There is true evil in this world, and he was and still is part of it, made all the worse by his professed Christianity.  I expect a lot from someone who proclaims their Christianity.   Professing your belief in a loving God and accepting Jesus as your personal savior is a commitment which means something.  It is an important and solemn commitment to do good in the world, to love and care for your family, to stand up for what is right and tell the truth no matter what the consequences. 

It is not easy to do this.  Sin is easy and I fail in this regard more than I care to mention. But what kind of Christian hits his wife in the stomach so the bruises don’t show?  What kind of Christian cheats on her with a best friend and again with the marriage counselor they were going to?  What kind of Christian keeps his wife’s doll collection, which was given to her by her mother, one every Christmas since she was eight?  He’s no Christian.  He’s a monster.  For several years I fantasized about sneaking out of Waldport, taking the red eye to Tucson, then sneaking up behind him with a baseball bat and breaking his spine, then slipping back to Waldport before Judy wakes up and finds me missing.  Now there’s a big-time sin and sort of impractical.  I have also seen myself putting my arm gently around his shoulders to give him this sage advice,

“Do yourself a favor son, kill yourself before you pollute the next generation like your father did yours”. 

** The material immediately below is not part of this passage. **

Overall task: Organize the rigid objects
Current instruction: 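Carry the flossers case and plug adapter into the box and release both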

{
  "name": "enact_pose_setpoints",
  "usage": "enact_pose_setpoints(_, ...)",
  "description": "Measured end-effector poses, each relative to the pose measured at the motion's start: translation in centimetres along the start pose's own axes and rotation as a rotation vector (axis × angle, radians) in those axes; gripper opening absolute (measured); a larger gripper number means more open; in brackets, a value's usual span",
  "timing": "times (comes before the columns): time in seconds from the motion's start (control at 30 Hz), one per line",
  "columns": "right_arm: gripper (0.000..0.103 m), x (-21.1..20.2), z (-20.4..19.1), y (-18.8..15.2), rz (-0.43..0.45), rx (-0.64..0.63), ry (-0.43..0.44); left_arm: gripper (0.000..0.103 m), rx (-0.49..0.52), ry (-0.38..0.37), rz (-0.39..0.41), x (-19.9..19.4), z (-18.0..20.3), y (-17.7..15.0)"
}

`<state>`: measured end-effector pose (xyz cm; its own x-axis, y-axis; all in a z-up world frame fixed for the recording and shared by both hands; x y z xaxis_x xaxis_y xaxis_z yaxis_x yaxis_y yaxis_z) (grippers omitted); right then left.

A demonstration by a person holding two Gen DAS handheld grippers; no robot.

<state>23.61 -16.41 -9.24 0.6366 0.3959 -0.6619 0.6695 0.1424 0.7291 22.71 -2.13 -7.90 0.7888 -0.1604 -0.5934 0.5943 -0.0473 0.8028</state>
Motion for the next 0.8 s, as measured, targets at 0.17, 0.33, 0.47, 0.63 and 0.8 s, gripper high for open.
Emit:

But it’s too late for that now; he’s spawned with his second ex-wife.  Yes, I want revenge.  I want to rub his nose in his vileness, make him suffer, as he not only abused and betrayed my daughter, but he also abused and betrayed Judy and I as we once viewed him as a son.  But then what kind of Christian would I be?     

In May of the year, when LoriAnne had finally had enough of his abuse, she moved in with Delda who was renting a house in Tucson.  The house was owned by one of Delda’s coworkers in the Badlands National Park.  When Delda was laid off during the winter she had moved to Tucson and took a job as a waitress rather than bartend at the rough and dangerous cowboy bar in Interior, South Dakota.  The house was large with a back yard complete with a covered patio.  After Delda left for her job in the Badlands, LoriAnne had the house to herself, where her workday morning ritual was to take her cup of coffee out to the patio and have a smoke before the day got too hot to be outside.  One morning as she was about to do her usual, she noticed she had an unwelcome visitor in the form of a four-foot rattlesnake just outside the sliding glass door.  In Tucson, snakes are protected.  If you have a problem with a snake, the city will come and get it and move it for you.  But LoriAnne needed her coffee and smoke right then and there so she decided to handle the situation on her own.  On her way out the front door she grabbed a broom, and an empty plastic garbage can and slipped into the back yard by the side gate.  She then laid the can on its side and managed to direct the snake into the can using the broom.  Quickly up righting the can she carried the now incarcerated reptile to the fence dumping it into her neighbor’s yard for them to deal with while saving the taxpayers of Tucson a few dollars in their snake relocation budget.  The snake did not seem to be bothered by this procedure.  It was used to it. 

Like I said, Tucson is a strange city.  I don’t particularly care for it and never intend to go back.